With Napoleon in Russia
Armand Augustin Louis, Marquis de Caulaincourt in his own right, was a French aristocrat who lived through the Revolution because he was serving in the army, where he had been promoted on his own merits in the revolutionary government’s struggles with invasions by French aristrocrats and the royalist governments they had rallied to their cause.
Once, on his way to rejoin his regiment, he was actually denounced as an aristocrat and thrown into prison, but the gaoler’s wife was “a woman whose poverty Caulaincourt’s mother had relieved.” He escaped and made it back to his regiment. To make a long story short, he served as Napoleon’s ambassador to Russia from 1807 to 1811.
He then became Napoleon’s master of horse, basically the number two guy in the empire. By then Napoleon had divorced Josephine (big mistake; it was all downhill from there) declared himself emperor and married an Austrian princess.
Anyway, after serving as an ambassador to Tsar Alexander and actually forming a personal friendship with him, Caulaincourt had to oversee all the logistics of the invasion of Russia.
He tells us all about it in his memoirs With Napoleon in Russia, which, for complicated reasons, was not published until 1933.
Caulaincourt had argued vehemently against the invasion — Napoleon’s subordinates were encouraged to speak their minds — and advanced carefully reasoned arguments that it was the wrong thing to do from every angle. The Russians would simply withdraw, he predicted, and rely on the severity of the winter.
But Napoleon was not to be persuaded. Using as a pretext the fact that Russia was allowing American ships to enter the Baltic ports and violating the embargo he was trying to impose on England, he invaded that Russia with about 400,000 men, who were later reinforced by about 100,000 more. And Caulaincourt, despite his opposition to the idea, had to arrange all the horses and transport and oversee the emperor’s household and run the communication systems and all kinds of other things.
That’s why it came to pass that Caulaincourt was with Napoleon throughout the campaign and even accompanied him in the famous Berlin coach when he abandoned the army and headed back to Paris. They did a lot of talking in the coach, all of which Caulaincourt wrote down, and it’s very revealing about the emperor, and about Caulaincourt as well.
Here’s what Dorothy Canfield had to say about this book: (Canfield was a best-selling author as well as an education reformer who brought the Montessori method to the United States.

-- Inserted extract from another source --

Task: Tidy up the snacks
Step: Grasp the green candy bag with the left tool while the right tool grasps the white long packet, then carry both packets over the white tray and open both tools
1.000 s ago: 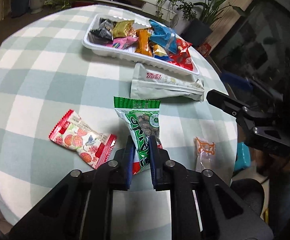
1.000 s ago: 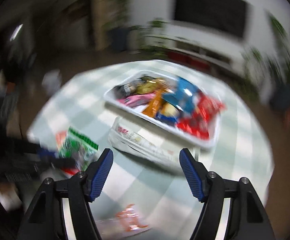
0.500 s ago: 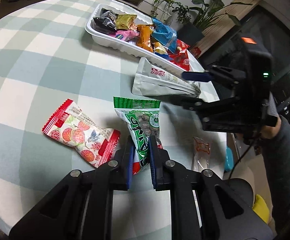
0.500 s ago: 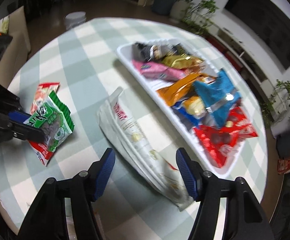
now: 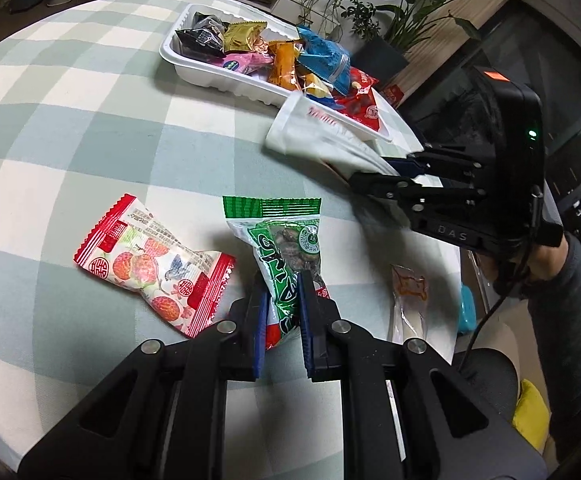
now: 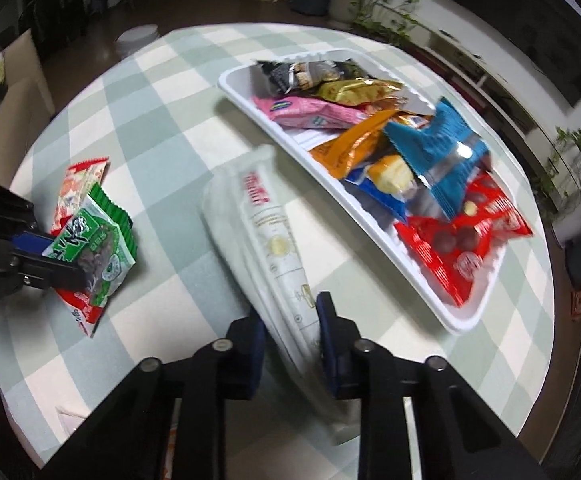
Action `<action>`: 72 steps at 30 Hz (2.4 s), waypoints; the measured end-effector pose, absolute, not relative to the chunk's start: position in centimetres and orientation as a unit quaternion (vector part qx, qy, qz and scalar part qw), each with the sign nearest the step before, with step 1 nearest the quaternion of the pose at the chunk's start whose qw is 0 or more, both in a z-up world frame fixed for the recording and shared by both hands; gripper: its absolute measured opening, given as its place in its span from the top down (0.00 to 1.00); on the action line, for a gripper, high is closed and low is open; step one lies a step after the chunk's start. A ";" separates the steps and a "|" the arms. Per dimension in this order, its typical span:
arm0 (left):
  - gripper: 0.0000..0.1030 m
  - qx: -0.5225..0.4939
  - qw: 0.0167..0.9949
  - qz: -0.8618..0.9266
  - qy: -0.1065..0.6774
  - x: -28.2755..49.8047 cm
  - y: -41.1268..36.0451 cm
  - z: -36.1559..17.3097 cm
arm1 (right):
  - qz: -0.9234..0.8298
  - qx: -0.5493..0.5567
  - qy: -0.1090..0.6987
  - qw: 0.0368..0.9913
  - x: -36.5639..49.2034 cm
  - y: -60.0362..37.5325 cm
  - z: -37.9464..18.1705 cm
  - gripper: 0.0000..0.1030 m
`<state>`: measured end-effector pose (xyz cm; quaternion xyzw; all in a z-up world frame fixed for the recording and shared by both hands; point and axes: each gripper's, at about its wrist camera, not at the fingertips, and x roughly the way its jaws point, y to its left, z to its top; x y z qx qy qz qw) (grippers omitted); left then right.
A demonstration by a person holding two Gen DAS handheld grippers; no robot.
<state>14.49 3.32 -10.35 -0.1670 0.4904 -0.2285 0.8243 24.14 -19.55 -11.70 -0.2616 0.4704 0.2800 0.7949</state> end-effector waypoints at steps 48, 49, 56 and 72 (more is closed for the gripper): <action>0.88 -0.094 0.862 -0.208 0.453 37.6 5.1 -0.9 | 0.205 0.277 0.427 0.836 36.6 -22.1 -1.5 0.81; 0.88 -0.090 0.861 -0.208 0.456 37.9 4.9 -1.5 | 0.199 0.277 0.435 0.834 37.0 -21.8 -2.3 0.81; 0.88 -0.079 0.860 -0.196 0.465 38.8 4.8 -4.5 | 0.160 0.281 0.479 0.816 39.5 -20.4 -7.6 0.81; 0.87 -0.055 0.857 -0.191 0.475 39.3 4.3 -5.8 | 0.134 0.276 0.500 0.810 40.0 -19.7 -10.8 0.78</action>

She was on the Book of the Month selection committee.)
“I base on four facts my claim to be the right person to report on this book: I am one of those people who, because they never can keep Russian names straight are never quite sure who is who among the characters in Russian books.
“I have always been incapable of reading a tactical description of a regular battle. As soon as ‘the right wing was drawn up on such-and-such Heights with the cavalry deployed in such-and-such formation,’ I painlessly fade from the book.

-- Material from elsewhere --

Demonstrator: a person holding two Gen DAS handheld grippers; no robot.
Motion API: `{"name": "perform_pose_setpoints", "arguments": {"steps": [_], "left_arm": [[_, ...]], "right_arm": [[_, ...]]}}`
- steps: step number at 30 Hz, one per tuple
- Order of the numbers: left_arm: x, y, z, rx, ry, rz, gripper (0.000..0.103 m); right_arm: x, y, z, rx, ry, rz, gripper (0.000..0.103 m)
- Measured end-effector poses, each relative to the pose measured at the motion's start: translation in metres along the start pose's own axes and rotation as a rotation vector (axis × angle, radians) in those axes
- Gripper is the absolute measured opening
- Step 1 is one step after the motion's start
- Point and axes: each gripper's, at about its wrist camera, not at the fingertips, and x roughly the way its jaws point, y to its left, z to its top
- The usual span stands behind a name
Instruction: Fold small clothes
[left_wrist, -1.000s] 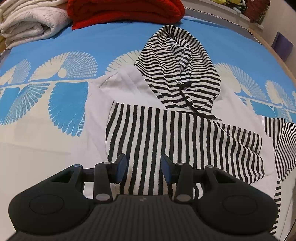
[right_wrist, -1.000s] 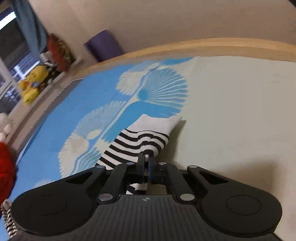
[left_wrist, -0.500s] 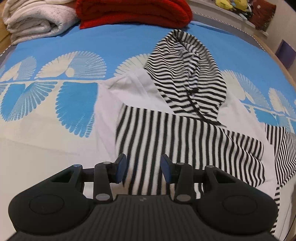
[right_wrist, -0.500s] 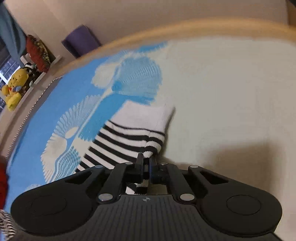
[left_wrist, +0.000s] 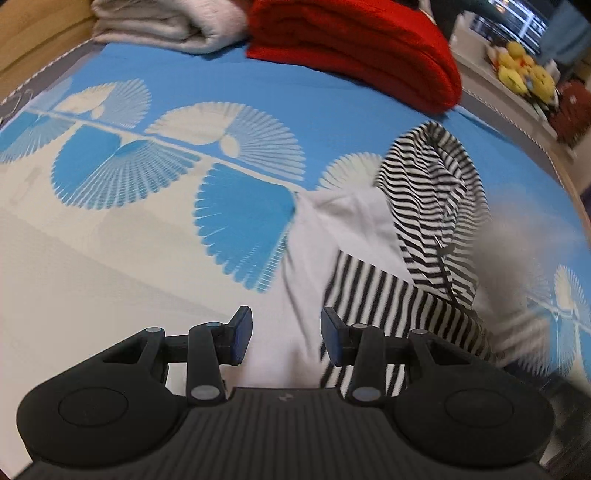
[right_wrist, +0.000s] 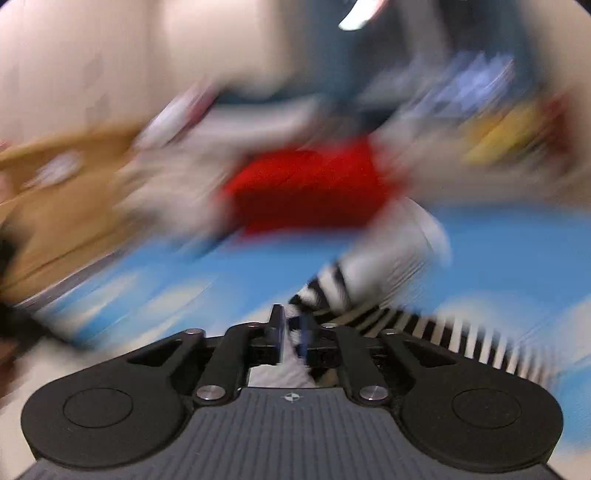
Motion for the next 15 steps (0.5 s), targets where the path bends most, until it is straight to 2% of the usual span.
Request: {"name": "perform_pose_setpoints", "arguments": {"steps": [1,3,5,7,10,13,14,15], "left_arm": [[0.0,0.004,0.001,-0.012,0.003,-0.003,0.045],[-0.001,0.011,0.002,-0.033,0.011,-0.011,0.045],[-0.001,0.015,0.002,-0.051,0.018,-0.026,0.045],[-0.001,0.017,0.002,-0.065,0.023,-0.046,0.045],[0.004,0.015,0.0,-0.074,0.035,-0.069,0.044],[0.02,0.011,-0.007,-0.072,0.079,-0.083,0.036],[0.024,0.009,-0.01,-0.071,0.092,-0.091,0.031],[0.029,0.007,-0.013,-0.067,0.102,-0.098,0.031]], "right_arm": [[0.016,0.009,-0.011,0.014,0.099,0.021,0.034],[0.03,0.023,-0.022,-0.005,0.226,0.002,0.034],[0.021,0.03,-0.014,-0.034,0.259,-0.068,0.034],[0.007,0.025,0.009,-0.021,0.251,-0.159,0.034],[-0.029,0.008,0.031,0.106,0.184,-0.283,0.037],[-0.056,-0.023,0.023,0.247,0.069,-0.335,0.043],[-0.058,-0.034,0.015,0.266,0.066,-0.374,0.043],[-0.053,-0.045,0.01,0.284,0.107,-0.444,0.044]]}}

“Thirdly, having ruefully observed how hard it is for human beings to tell the truth about what happened to them personally, I am invincibly sceptical about the accuracy of any author’s account of what happened to him.

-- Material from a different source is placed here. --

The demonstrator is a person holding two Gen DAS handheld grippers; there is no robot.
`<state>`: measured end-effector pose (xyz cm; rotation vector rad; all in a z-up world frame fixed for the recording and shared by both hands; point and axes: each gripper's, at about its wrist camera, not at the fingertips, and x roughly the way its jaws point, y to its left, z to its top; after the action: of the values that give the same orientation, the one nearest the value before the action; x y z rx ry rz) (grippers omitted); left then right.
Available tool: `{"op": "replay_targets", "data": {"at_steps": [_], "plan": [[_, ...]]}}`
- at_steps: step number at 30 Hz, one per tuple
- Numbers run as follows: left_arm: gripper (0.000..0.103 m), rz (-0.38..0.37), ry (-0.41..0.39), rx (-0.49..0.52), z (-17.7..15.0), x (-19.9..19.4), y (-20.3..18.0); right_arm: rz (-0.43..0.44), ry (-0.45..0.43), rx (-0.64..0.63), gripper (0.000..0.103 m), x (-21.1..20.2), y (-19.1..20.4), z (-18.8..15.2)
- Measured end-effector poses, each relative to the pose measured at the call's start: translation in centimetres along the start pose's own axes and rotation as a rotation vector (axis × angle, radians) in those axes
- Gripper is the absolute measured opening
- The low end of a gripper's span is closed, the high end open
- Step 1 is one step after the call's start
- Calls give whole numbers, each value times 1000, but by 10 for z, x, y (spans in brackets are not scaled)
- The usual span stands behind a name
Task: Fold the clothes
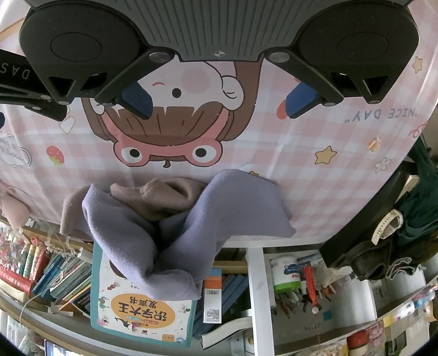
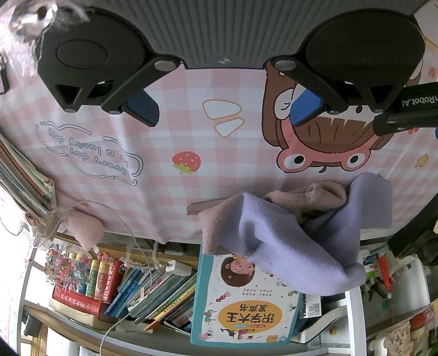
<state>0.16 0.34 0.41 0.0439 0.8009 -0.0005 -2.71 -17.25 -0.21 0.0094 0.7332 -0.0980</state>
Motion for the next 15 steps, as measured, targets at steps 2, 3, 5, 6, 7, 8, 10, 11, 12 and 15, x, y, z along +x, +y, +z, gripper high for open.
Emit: {"op": "replay_targets", "data": {"at_steps": [2, 3, 5, 6, 7, 8, 10, 11, 12, 15], "plan": [[103, 0, 0, -1, -1, 1, 0, 2, 1, 0, 103, 0, 0, -1], [103, 0, 1, -1, -1, 1, 0, 3, 1, -1, 103, 0, -1, -2], [103, -1, 1, 1, -1, 1, -1, 4, 1, -2, 103, 0, -1, -2], [103, -1, 2, 1, -1, 1, -1, 5, 1, -3, 103, 0, -1, -3], [103, -1, 4, 2, -1, 1, -1, 5, 3, -3, 103, 0, -2, -1], [103, -1, 5, 2, -1, 2, -2, 5, 6, -3, 103, 2, -2, 1], [103, -2, 8, 4, 0, 3, -2, 5, 9, -2, 103, 2, -2, 2], [103, -3, 9, 4, 0, 3, -3, 5, 9, -2, 103, 2, -3, 2], [103, -4, 8, 3, -1, 3, -2, 5, 10, -1, 103, 2, -3, 1], [103, -4, 8, 3, -1, 3, -2, 6, 14, -3, 103, 3, -3, 1]]}}
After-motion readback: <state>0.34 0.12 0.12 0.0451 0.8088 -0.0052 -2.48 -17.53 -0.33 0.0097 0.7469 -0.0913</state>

“And lastly, detesting war as a relic of savagery, I am apt to feel that military affairs and details are of no more interest or importance to civilized people than the names of mediaeval armor.
“Such being certain infirmities and mental habits of mine, it can be imagined with what lack of enthusiasm I began this account of the Russian campaign written by Napoleon’s Master of Horse.
“The quality of this book can, perhaps, be judged when I report that (after a slight difficulty in getting started) I could hardly lift my eyes from the page before I had read much more slowly and with closer attention than is my usual habit, every word of the volume.”
That’s why I haven’t posted for a while. I picked up this book to look for a passage I was thinking about, and I have had to reread the entire book.